Some lines in the material below hold the word "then". Copy all of them.
* * *
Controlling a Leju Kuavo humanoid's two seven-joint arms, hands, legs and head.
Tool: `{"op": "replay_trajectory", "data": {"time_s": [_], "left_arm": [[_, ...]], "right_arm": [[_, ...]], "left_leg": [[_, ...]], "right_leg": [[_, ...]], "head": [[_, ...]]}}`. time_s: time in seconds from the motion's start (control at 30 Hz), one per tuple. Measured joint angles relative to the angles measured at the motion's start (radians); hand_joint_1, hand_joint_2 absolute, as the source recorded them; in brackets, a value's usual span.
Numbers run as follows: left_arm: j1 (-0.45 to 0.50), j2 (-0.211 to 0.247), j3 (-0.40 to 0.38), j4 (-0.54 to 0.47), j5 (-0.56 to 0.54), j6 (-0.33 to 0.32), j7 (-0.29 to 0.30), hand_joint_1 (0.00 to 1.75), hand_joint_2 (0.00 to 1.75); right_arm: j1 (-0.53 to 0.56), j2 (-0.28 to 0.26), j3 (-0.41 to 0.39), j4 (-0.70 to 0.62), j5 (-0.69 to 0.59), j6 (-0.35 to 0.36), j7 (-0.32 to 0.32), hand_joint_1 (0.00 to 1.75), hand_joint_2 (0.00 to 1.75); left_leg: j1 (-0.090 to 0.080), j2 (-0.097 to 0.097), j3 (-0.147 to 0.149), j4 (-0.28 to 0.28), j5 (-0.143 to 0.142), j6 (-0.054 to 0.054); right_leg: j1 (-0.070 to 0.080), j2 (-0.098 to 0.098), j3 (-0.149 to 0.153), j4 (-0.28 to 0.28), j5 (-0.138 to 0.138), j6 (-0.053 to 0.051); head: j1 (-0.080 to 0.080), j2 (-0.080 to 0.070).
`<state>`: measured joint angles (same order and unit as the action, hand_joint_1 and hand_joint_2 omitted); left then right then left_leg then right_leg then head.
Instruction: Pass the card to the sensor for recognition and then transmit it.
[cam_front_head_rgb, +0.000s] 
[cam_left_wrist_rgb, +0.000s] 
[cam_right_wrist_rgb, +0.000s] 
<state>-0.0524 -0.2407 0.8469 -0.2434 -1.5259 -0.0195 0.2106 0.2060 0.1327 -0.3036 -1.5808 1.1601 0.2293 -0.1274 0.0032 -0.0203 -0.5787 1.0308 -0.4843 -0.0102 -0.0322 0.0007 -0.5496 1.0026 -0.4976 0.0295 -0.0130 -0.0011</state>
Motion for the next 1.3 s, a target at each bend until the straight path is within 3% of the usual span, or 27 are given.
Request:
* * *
# Final answer
`<state>`: measured joint angles (same order and unit as the action, hand_joint_1 and hand_joint_2 omitted); left then right then left_leg then right_leg then head.
Instruction: Pass the card to the sensor for recognition and then transmit it.

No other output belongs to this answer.